He, Like The Rest Of
The Porters In The Caravan, Wore A Shirt Of Fig-Tree Bark Called
Mbugu.
As I shall have frequently to use this word in the course
of the Journal, I may here give an explanation of its meaning.
The porter here mentioned told me that the people about the
equator all wore this kind of covering, and made it up of
numerous pieces of bark sewn together, which they stripped from
the trees after cutting once round the trunk above and below, and
then once more down the tree from the upper to the lower circular
cutting. This operation did not kill the trees, because, if they
covered the wound, whilst it was fresh, well over with plaintain-
leaves, shoots grew down from above, and a new bark came all over
it.
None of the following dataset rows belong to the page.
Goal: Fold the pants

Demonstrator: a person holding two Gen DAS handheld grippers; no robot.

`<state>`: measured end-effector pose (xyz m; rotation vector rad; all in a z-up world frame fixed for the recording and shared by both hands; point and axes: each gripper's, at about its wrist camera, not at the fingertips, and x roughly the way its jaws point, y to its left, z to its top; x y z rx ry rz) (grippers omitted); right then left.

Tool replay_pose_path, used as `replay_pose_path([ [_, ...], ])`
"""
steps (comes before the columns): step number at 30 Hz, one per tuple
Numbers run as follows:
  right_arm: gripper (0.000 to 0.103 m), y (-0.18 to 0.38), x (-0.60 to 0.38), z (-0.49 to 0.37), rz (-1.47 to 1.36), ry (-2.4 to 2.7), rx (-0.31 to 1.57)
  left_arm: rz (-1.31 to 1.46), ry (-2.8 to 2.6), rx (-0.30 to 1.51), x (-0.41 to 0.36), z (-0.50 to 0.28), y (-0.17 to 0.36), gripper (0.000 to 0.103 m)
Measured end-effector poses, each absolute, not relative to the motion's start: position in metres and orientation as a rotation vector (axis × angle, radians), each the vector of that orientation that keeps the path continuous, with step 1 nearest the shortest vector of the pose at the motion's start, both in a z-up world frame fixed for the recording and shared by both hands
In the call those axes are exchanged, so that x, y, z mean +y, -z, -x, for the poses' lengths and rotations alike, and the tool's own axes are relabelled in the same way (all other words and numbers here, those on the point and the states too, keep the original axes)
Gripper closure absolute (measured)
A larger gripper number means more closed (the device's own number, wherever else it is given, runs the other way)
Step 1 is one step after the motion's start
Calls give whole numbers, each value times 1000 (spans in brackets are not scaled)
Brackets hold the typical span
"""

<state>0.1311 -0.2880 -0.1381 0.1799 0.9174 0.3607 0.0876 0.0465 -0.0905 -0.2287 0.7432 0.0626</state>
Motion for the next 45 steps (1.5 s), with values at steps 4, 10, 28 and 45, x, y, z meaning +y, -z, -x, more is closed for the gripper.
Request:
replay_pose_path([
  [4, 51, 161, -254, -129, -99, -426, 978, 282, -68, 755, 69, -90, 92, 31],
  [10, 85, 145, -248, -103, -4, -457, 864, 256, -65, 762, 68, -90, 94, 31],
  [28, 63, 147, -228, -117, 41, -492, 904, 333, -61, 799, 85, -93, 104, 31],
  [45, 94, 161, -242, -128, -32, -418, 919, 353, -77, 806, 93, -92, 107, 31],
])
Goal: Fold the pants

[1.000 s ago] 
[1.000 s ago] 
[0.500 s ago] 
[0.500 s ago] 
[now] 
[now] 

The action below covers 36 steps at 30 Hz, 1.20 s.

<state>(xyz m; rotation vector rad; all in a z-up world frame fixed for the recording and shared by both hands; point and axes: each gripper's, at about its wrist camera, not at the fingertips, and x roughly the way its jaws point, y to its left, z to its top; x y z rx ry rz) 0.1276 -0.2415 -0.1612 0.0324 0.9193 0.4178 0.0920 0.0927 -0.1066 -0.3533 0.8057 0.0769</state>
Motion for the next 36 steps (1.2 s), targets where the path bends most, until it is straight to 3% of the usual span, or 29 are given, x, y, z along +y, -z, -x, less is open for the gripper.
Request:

The way they softened the bark, to make it like cloth, was
by immersion in water, and a good strong application of a mill-
headed mallet, which ribbed it like corduroy. [FN#10] Saim told
me he had lived ten years in Uganda, had crossed the Nile, and
had traded eastward as far as the Masai country. He thought the
N'yanza was the sources of the Ruvuma river; as the river which
drained the N'yanza, after passing between Uganda and Usoga, went
through Unyoro, and then all round the Tanganyika lake into the
Indian Ocean, south of Zanzibar. Kiganda, he also said, he knew
as well as his own tongue; and as I wanted an interpreter, he
would gladly take service with me.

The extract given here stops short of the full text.